Code
Project Documents
Output Videos
This project is about the development of an Anchor free 2D object detection model using PyTorch, that aims to provide a comprehensive guide for enthusiasts, researchers, and practitioners. Here the object detection model is trained from scratch, incorporating a ImageNet pre-trained backbone from PyTorch. The model is trained using a modest system configuration ( NVIDIA RTX A2000 4 GB Laptop GPU ), thus enabling users with low computational resources to train object detection models that give resonably good performance. An easy to understand and extend codebase is developed in this project. The following are the key highlights:
- Training a 2D object detection Model in PyTorch from scratch by utilizing Imagenet dataset pre-trained backbone from PyTorch.
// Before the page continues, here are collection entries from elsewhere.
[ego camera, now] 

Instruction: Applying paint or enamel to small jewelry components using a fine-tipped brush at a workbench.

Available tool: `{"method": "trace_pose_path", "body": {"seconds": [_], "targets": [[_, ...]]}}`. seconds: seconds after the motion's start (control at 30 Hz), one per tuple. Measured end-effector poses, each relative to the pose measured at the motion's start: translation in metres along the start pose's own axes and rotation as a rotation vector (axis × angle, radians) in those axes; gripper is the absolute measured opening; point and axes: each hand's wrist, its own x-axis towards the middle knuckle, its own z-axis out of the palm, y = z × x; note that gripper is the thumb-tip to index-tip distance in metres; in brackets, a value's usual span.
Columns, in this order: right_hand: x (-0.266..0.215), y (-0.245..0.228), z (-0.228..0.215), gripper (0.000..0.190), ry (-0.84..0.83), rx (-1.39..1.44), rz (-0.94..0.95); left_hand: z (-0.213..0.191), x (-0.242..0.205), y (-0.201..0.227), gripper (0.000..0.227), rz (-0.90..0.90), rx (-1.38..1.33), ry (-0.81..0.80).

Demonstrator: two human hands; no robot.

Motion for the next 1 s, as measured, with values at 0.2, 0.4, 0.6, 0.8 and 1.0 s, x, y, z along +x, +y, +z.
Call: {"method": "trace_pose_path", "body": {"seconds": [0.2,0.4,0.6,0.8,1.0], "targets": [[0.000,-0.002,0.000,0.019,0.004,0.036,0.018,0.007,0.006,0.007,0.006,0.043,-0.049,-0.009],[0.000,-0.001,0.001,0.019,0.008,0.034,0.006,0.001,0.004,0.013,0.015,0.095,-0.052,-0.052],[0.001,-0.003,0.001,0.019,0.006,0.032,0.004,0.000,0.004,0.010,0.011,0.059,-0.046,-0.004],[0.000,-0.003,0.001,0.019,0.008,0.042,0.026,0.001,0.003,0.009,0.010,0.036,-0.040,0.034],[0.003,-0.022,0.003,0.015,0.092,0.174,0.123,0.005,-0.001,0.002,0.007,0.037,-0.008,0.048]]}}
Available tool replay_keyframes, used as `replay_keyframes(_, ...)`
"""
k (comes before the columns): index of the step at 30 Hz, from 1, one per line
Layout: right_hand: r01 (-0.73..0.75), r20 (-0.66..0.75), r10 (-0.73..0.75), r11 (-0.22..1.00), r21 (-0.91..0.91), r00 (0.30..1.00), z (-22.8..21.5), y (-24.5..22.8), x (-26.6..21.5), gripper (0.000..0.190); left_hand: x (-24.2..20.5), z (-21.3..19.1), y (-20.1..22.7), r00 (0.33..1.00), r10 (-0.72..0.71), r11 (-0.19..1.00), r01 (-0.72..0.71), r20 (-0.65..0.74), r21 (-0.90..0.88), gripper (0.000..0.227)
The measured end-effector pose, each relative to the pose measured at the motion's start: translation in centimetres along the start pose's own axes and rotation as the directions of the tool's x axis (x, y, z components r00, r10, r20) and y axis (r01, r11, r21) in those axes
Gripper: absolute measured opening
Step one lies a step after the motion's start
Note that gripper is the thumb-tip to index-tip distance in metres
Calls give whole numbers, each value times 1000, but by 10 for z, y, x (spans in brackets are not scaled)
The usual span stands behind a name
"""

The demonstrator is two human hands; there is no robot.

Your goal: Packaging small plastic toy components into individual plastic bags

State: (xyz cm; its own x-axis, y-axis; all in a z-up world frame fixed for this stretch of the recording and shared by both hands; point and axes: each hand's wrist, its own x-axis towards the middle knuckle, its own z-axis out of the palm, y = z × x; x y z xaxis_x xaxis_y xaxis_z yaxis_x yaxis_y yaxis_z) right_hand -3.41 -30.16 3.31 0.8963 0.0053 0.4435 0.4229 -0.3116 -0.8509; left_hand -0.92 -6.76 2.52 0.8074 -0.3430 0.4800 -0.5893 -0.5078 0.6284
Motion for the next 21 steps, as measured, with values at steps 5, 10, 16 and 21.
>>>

- Development of an easy to understand and well documented codebase.
- Implementation of a method for tuning the detection threshold parameters.
- Utilizing training samples from two publicly available datasets: KITTI and BDD, so as to provide a technique to merge samples from multiple training datasets, enabling users to utilize a diverse range of training data for model generalization.
opencv_python>=4.8.0.74
imageio>=2.34.0
matplotlib>=3.7.2
numpy>=1.25.0
torch>=2.0.1
torchvision>=0.15.2
tqdm>=4.66.1
git clone https://github.com/UditBhaskar19/ANCHOR_FREE_OBJECT_DETECTOR_FOR_CAMERA
cd ANCHOR_FREE_OBJECT_DETECTOR_FOR_CAMERA/AnchorFree2DObjectDetection
# to run inference on bdd video frames
python video_inference_bdd.py
# to run inference on kitti video frames
python video_inference_kitti.py
# to create the labels file
python script1_create_dataset.py
# to train the model use script3_train_model.ipynb
# to write detections to video
cd write_detections_to_video
python write_detection_to_video_bdd.py
AnchorFree2DObjectDetection
│───doc # Project documents
│───hyperparam # Statistical data of the Bounding Box offsets
│───labels # aggregated GT labels data of KITTI and BDD dataset
│───mAP # module to compute mAP ( https://github.com/Cartucho/mAP.git )
│───model_weights # model weights data after training
│───tensorboard # data folder for loss visualization in tensorboard.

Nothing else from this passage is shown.